DETAILED DESCRIPTION OF THE PREFERRED EMBODIMENTS An embodiment in which the present invention is applied to a rotor 1 having a three-pole structure will be described below with reference to the accompanying drawings.

FIG. 1 is an exploded view of a winding connection portion of a commutator 2 of a rotor 1 of the embodiment. Rotor 1
Has a structure as shown in FIG. 2 and has three salient poles 4 radially around an intermediate portion of the central axis 3 (here, the shape of the salient poles is not particularly limited. Is provided, and a commutator 2 including three commutator pieces 2a (see FIG. 3) is provided around one end of the central shaft 3. Each commutator piece 2a of the commutator 2 includes:
In order to connect the winding 5 wound around the salient pole 4 to the center of the salient pole 4 (see FIG. 5), hook-shaped metal members 6a and 6b having a substantially U-shaped cross section are attached to the center shaft 3. It is provided so that it may follow.

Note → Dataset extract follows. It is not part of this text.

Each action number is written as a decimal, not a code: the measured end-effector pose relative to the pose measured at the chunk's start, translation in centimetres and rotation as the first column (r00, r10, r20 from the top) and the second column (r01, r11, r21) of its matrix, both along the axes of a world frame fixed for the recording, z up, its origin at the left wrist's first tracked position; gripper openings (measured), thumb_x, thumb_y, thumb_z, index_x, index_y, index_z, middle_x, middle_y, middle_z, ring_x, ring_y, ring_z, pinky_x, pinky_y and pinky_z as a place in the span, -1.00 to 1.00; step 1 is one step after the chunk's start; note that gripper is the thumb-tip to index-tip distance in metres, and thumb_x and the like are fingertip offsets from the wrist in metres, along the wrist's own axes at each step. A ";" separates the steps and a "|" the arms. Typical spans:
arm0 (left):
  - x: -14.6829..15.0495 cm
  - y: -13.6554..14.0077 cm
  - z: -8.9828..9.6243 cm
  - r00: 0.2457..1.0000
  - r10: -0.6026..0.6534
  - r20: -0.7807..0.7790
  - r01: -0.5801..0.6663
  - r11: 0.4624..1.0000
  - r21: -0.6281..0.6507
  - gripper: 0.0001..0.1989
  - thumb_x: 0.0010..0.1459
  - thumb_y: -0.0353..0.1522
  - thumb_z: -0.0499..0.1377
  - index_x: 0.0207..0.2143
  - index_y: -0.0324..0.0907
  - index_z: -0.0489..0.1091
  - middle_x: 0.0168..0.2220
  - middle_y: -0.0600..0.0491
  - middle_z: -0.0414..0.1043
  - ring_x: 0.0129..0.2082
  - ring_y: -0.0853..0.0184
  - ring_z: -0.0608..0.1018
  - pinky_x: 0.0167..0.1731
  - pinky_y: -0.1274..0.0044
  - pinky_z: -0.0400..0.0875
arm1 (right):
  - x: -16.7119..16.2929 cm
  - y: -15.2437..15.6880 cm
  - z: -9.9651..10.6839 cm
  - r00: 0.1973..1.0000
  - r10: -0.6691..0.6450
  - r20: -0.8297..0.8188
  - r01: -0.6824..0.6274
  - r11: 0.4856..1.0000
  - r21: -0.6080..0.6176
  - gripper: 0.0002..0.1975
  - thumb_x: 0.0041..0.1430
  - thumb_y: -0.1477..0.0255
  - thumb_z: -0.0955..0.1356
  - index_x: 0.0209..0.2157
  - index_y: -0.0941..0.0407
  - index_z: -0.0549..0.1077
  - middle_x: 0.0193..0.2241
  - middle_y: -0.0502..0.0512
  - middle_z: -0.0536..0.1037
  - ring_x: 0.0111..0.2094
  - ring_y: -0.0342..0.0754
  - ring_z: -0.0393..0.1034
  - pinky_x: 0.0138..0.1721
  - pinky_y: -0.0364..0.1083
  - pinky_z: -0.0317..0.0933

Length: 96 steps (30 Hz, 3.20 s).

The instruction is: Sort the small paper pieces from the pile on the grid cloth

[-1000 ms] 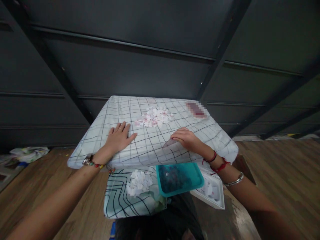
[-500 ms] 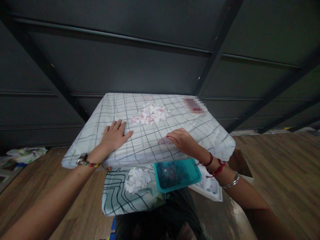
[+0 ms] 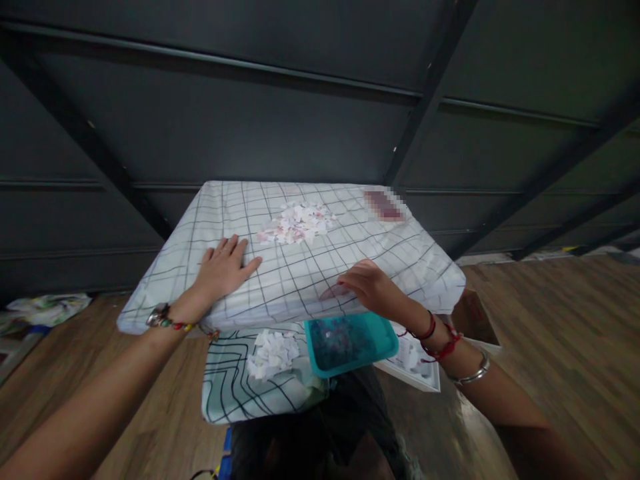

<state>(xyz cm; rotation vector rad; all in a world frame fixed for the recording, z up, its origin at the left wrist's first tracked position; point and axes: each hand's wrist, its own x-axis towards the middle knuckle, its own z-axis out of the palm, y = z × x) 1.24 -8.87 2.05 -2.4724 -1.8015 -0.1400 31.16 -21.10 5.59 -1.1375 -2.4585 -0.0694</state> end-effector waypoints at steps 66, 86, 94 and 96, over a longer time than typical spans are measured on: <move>6.2 3.7 3.1 0.277 -0.948 -0.159 0.944 0.236 0.232 -0.74 0.20 -0.40 -0.12 -0.20 -0.23 0.32 -0.45 -0.01 0.35 -0.44 0.36 0.41 -0.44 0.55 0.35 | 1.6 17.5 1.6 0.967 -0.036 0.252 0.022 0.998 0.057 -0.83 0.17 0.53 0.22 -0.29 0.16 0.44 -0.38 0.09 0.51 -0.30 -0.11 0.35 -0.22 -0.12 0.06; 5.9 3.5 2.9 0.376 -0.916 -0.139 0.918 0.347 0.190 -0.74 0.22 -0.36 -0.10 -0.18 -0.23 0.33 -0.40 0.02 0.37 -0.39 0.37 0.41 -0.40 0.56 0.32 | 3.8 13.6 2.3 0.982 -0.060 0.179 0.054 0.998 0.036 -0.77 0.23 0.47 0.17 -0.25 0.17 0.43 -0.36 0.10 0.52 -0.27 -0.10 0.35 -0.18 -0.11 0.03; 5.8 3.6 3.0 0.381 -0.917 -0.119 0.916 0.357 0.182 -0.73 0.23 -0.35 -0.12 -0.15 -0.22 0.32 -0.39 0.02 0.38 -0.38 0.35 0.43 -0.40 0.55 0.33 | 3.6 13.9 1.3 0.953 -0.096 0.286 0.097 0.995 0.012 -0.81 0.19 0.52 0.19 -0.32 0.16 0.43 -0.39 0.09 0.51 -0.32 -0.09 0.33 -0.23 -0.11 0.02; 5.9 3.5 3.2 0.373 -0.924 -0.086 0.920 0.356 0.165 -0.71 0.22 -0.31 -0.10 -0.10 -0.21 0.29 -0.36 0.00 0.38 -0.36 0.34 0.43 -0.39 0.54 0.34 | 3.7 12.8 1.4 0.958 -0.028 0.285 0.029 1.000 0.004 -0.81 0.19 0.53 0.19 -0.35 0.16 0.42 -0.43 0.07 0.50 -0.35 -0.11 0.32 -0.25 -0.12 0.02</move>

The hook-shaped metal members 6a and 6b are of two types as shown in FIG. 4. One hook-shaped metal member 6a having a deeply formed winding accommodating portion 7a is provided on one commutator piece 2a. And one hook-shaped metal member 6b having a shallowly formed winding accommodating portion 7b is connected to the other two commutator segments 2b.
a. The widths of the winding accommodating portions 7a and 7b are set to be approximately equal to the wire diameter of the winding 5 in advance. Hook-shaped metal member 6a in which winding accommodation portion 7a is formed deep
The two windings 5 are stacked and accommodated, and a hook end 8a having a predetermined length extends above the accommodated windings 5. On the other hand, the hook-shaped metal member 6b in which the winding accommodating portion 7b is formed shallowly accommodates one winding 5, and the hook end 8b having the same length also extends above the accommodated winding 5. It is. The winding accommodating portion 7a of the hook-shaped metal member 6a is deeper by one winding 5 than the winding accommodating portion 7b of the hook-shaped metal member 6b. The hook-shaped metal member 6a having the winding accommodating portion 7a formed deeply and the hook-shaped metal member 6b having the coil accommodating portion 7b formed shallowly have the bottom portions of the winding accommodating portions 7a and 7b indicated by dotted lines in FIG. And the hook ends 8a and 8b are arranged at substantially the same position as shown in FIG. As a result, the hook-shaped hardware 6a
When the two windings are accommodated, the outermost surface of the winding 5 in the direction of the central axis 3 (up and down direction in FIG. 4) becomes the B line, and the hook-shaped metal member 6b has one winding. When the wire 5 is accommodated, the outermost surface of the winding 5 is also set to the B line.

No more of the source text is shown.